Fried food has always been associated with poor diet, but now a collection of research papers have indicated just how they can impact the health negatively.

The research analysis looked at 19 studies which involved thousands of people. Of those studies, 17 involved major cardiovascular events and six had investigated all forms of mortality.

When all the study outcomes were combined, the researchers said each additional 114g serving per week increased the risk of experiencing a stroke or heart disease.

They discovered a pattern which suggested the highest consumption of fried food was linked to a 28% heightened risk of experiencing a major cardiovascular event, a 22% risk of coronary heart disease and a 37% higher chance of heart failure.

Professor Riyaz Patel, a professor of cardiology and consultant cardiologist at University College London, who was not involved in the study, said: “We know that frying food can degrade its nutritional value, generate trans fats, which are known to be harmful, as well as increasing the calorie content of the food, all of which eventually lead to processes that can cause heart disease.

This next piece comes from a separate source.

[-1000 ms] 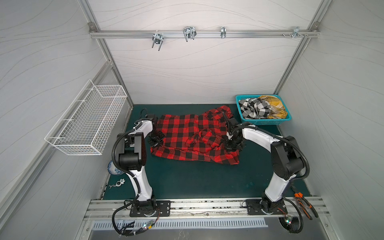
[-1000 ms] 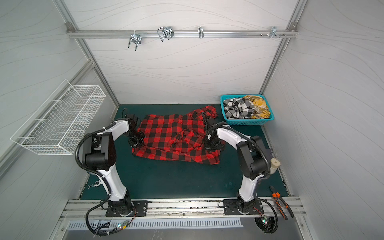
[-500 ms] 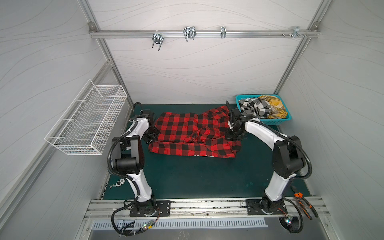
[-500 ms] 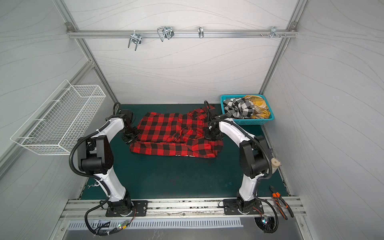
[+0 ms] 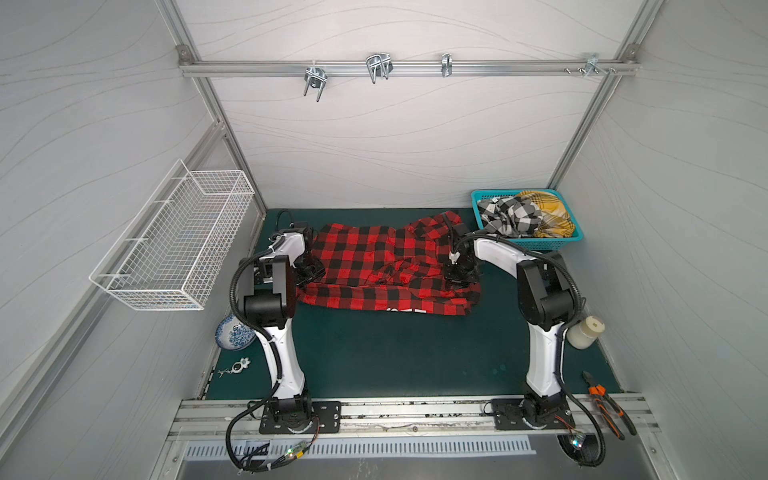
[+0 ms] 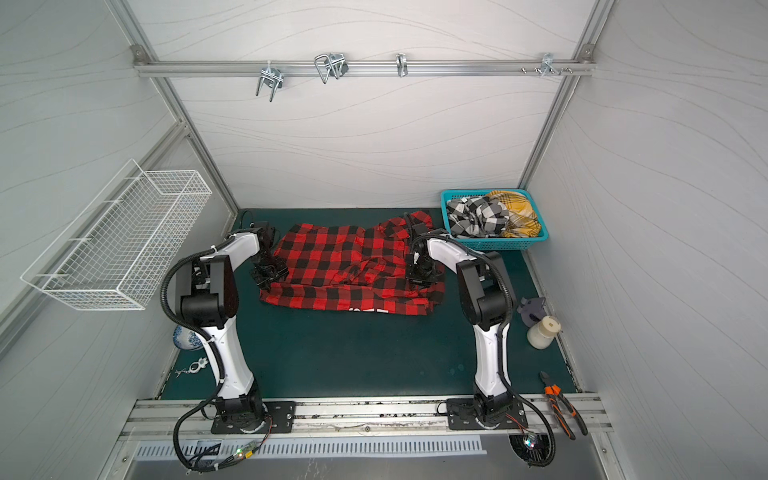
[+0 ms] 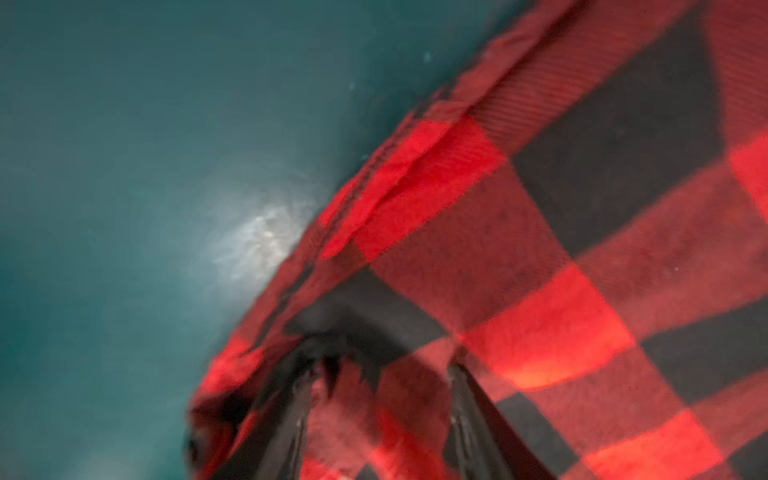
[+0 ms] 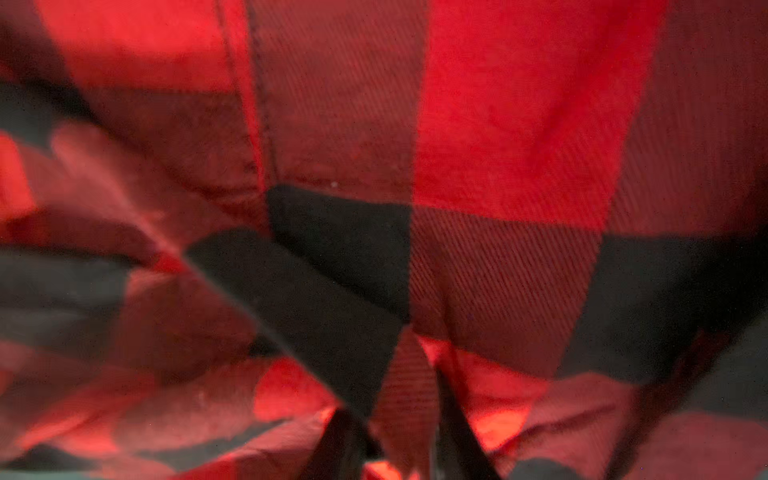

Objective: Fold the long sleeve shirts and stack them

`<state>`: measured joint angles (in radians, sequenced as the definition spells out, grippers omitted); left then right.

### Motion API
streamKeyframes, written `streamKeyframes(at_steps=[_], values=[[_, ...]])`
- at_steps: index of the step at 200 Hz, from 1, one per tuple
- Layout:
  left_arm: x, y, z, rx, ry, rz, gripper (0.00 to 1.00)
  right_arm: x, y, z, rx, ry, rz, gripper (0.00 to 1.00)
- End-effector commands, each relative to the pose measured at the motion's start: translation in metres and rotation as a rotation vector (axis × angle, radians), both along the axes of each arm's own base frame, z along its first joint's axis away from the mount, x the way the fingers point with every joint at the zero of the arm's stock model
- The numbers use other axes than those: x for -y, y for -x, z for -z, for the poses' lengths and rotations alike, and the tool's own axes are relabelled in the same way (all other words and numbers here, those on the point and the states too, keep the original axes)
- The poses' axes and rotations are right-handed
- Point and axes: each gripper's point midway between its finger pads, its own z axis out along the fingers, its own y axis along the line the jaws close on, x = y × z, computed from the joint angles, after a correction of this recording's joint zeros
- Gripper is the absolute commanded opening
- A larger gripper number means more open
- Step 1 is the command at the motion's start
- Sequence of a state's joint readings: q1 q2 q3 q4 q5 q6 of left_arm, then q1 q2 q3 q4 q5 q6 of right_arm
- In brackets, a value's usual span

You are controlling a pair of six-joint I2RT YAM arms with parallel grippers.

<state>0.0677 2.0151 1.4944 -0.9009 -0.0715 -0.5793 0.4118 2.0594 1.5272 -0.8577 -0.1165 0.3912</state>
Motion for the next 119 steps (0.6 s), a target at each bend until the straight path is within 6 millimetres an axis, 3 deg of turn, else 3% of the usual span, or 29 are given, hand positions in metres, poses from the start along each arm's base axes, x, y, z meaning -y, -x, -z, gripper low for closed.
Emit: streamKeyframes(at_steps=[1, 14, 27, 40, 54, 78, 97, 119], values=[[0.043, -0.019, -0.079, 0.203, -0.074, 0.178, 0.65, -0.001, 0.006, -0.036, 0.039, -0.004, -0.019, 0.42], [0.094, -0.027, -0.104, 0.297, -0.045, 0.330, 0.69, 0.004, 0.009, -0.054, 0.063, 0.017, -0.015, 0.45], [0.152, -0.026, -0.112, 0.335, 0.013, 0.486, 0.70, 0.010, 0.015, -0.073, 0.085, 0.027, -0.008, 0.47], [0.201, -0.021, -0.107, 0.344, 0.066, 0.628, 0.72, 0.015, 0.025, -0.088, 0.103, 0.033, -0.004, 0.49], [0.237, -0.015, -0.092, 0.317, 0.092, 0.737, 0.72, 0.020, 0.041, -0.097, 0.099, 0.041, -0.003, 0.49], [0.258, -0.004, -0.067, 0.243, 0.116, 0.814, 0.78, 0.018, 0.069, -0.098, 0.062, -0.021, -0.002, 0.41], [0.254, -0.003, -0.053, 0.210, 0.077, 0.834, 0.80, -0.004, 0.085, -0.097, 0.020, -0.181, -0.002, 0.33], [0.248, -0.007, -0.040, 0.178, 0.029, 0.852, 0.80, -0.019, 0.087, -0.087, -0.017, -0.264, 0.019, 0.26]])
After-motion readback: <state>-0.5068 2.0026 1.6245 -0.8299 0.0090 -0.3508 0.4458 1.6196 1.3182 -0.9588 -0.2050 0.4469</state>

“Moreover, we also don’t eat foods in isolation, so it is hard to fully capture the complexity of what we eat and how, especially over many years.

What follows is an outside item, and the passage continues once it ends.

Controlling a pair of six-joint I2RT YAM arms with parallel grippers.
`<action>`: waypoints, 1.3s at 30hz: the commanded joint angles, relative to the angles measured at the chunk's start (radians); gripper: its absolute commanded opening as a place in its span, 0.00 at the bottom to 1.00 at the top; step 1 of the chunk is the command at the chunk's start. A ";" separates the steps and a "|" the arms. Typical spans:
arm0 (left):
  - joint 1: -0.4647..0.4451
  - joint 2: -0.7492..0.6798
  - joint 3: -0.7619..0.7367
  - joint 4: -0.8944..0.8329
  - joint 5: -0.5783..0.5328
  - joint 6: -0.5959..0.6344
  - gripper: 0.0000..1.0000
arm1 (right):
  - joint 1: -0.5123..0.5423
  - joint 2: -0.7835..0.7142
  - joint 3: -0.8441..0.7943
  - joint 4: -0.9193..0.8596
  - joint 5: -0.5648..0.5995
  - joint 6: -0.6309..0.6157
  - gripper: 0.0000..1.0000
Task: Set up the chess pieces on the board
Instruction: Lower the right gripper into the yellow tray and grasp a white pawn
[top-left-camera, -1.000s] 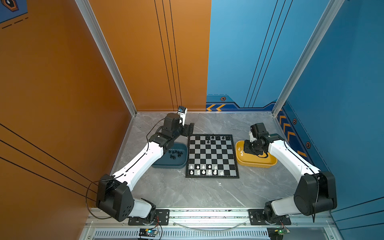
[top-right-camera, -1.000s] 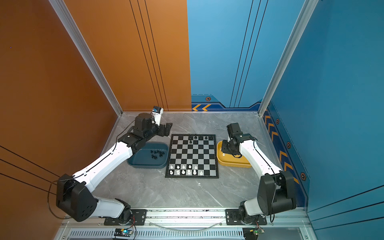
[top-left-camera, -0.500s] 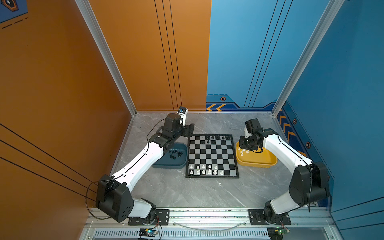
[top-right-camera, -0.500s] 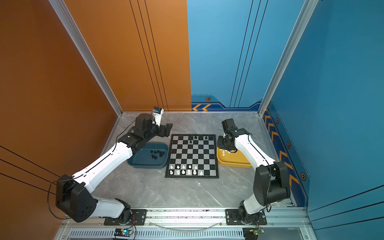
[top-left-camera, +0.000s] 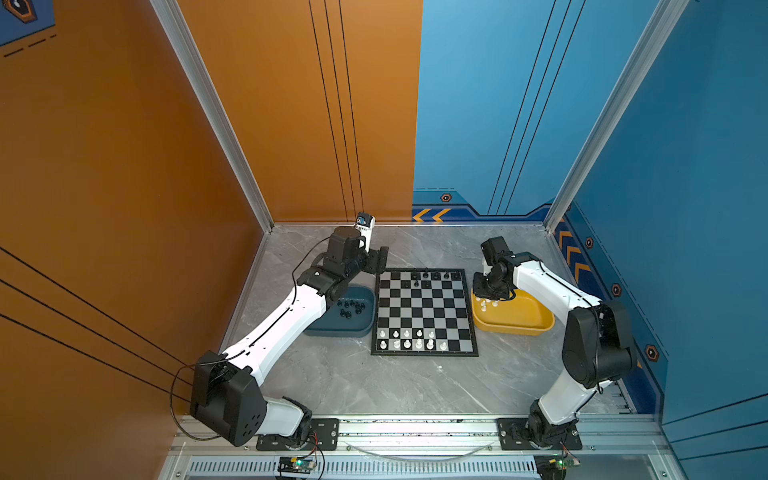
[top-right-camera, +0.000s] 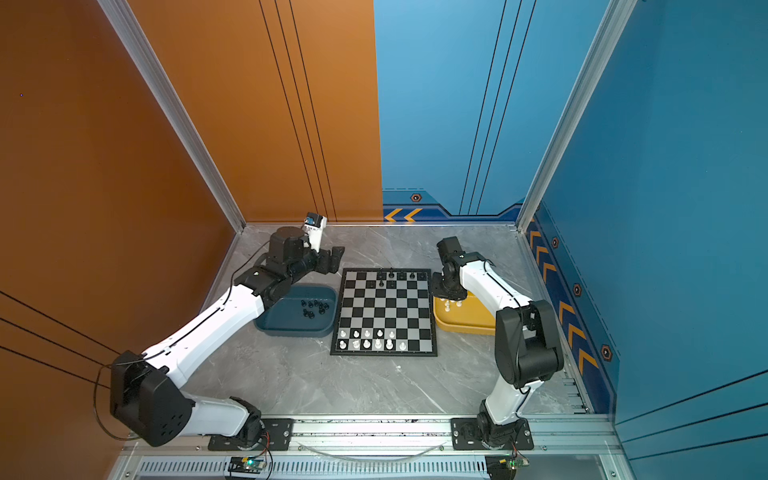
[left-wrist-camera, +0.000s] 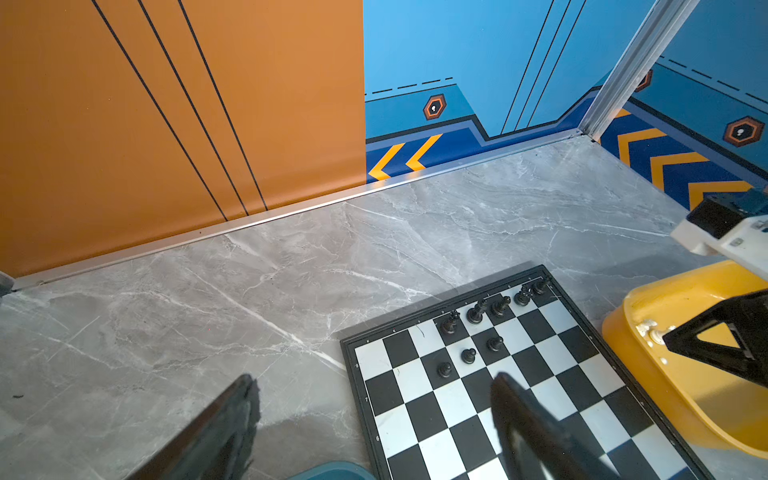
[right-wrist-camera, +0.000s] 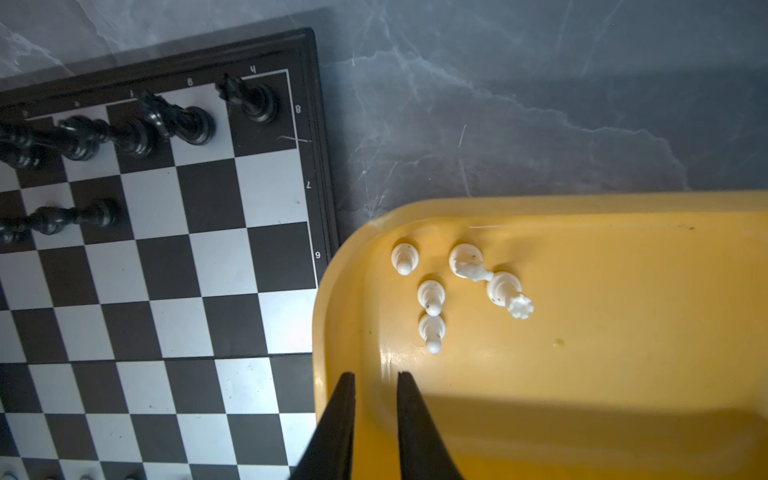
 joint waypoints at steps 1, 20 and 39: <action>-0.013 -0.020 0.017 -0.009 -0.017 0.003 0.89 | 0.001 0.021 0.027 -0.027 0.034 -0.022 0.21; -0.030 -0.016 0.032 -0.027 -0.030 0.003 0.89 | -0.047 0.125 0.068 0.036 -0.003 -0.031 0.20; -0.039 -0.020 0.038 -0.031 -0.041 0.012 0.89 | -0.050 0.188 0.095 0.052 -0.009 -0.032 0.20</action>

“Importantly, other factors that go with eating fried food could also be contributing to risk, like a tendency to drink more sugary drinks, added salt use, eating other unhealthy foods, less exercise, smoking, and deprivation levels. Much of this data may not have been captured in prior studies so cannot be fully accounted for.”

The researchers are not entirely clear why fried foods have such a negative impact on the health. They have suggested it might be because they are high in fat and they generate harmful trans fatty acids or the fat that fried foods are normally high in salt might play a part.